Completely regressed primary cutaneous malignant melanoma with nodal and/or visceral metastases: a report of 5 cases and assessment of the literature and diagnostic criteria.

Author information

1
Department of Dermatology, The University of Colorado Health Sciences Center, Denver, CO, USA. wahigh50@hotmail.com

Abstract

BACKGROUND:

Partial regression of primary cutaneous malignant melanoma is not uncommon and may predict a higher likelihood of metastasis and decreased survival.
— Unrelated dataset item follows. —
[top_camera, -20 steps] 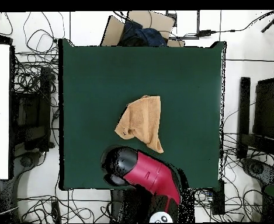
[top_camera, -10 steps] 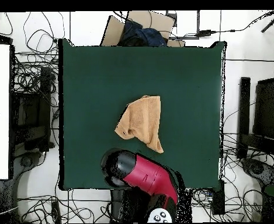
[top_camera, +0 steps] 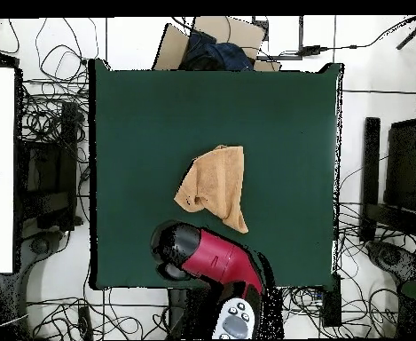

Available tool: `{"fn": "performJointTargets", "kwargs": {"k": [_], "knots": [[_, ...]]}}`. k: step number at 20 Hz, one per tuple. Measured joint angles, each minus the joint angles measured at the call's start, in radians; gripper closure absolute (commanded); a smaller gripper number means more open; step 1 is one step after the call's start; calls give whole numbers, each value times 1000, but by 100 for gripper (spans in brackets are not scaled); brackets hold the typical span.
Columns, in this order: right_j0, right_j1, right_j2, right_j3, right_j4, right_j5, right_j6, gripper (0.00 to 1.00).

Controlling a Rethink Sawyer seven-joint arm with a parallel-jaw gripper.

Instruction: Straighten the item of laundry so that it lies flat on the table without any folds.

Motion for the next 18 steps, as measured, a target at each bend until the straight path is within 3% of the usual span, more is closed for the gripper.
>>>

Complete histologic regression of a primary cutaneous melanoma is a rarer occurrence, with only 34 cases reported in the English-language or English language-summarized literature.

OBSERVATION:

We detail 4 cases of complete histologic regression of primary cutaneous melanoma, discovered at presentation with metastatic disease. A pigmented lesion or its remnant, coupled with historical information, was strongly suggestive of cutaneous melanoma. Histologic examination of the lesions, using multiple levels and immunohistochemical stains, failed to reveal residual melanoma. Our cases are typified by the presence of metastasis of melanoma to regional lymph nodes, with the absence of other suspect skin lesions or malignancies. In addition, we present a fifth case involving a completely regressed lesion on the scalp in a patient with cerebral melanoma metastasis and comment on the implications of this case to accepted diagnostic criteria, proposing that consideration of modification to the criteria be entertained.

CONCLUSION:

The concept of completely regressed primary cutaneous melanoma is reviewed and the literature critically appraised. When one considers a diagnosis of completely regressed primary cutaneous melanoma, cases must be well documented and biopsy proven. Patients with metastatic melanoma and an occult primary lesion require a thorough skin examination, with serious consideration given to the possibility of completely regressed cutaneous melanoma.

PMID:
15965428
DOI:
10.1016/j.jaad.2005.03.006
[Indexed for MEDLINE]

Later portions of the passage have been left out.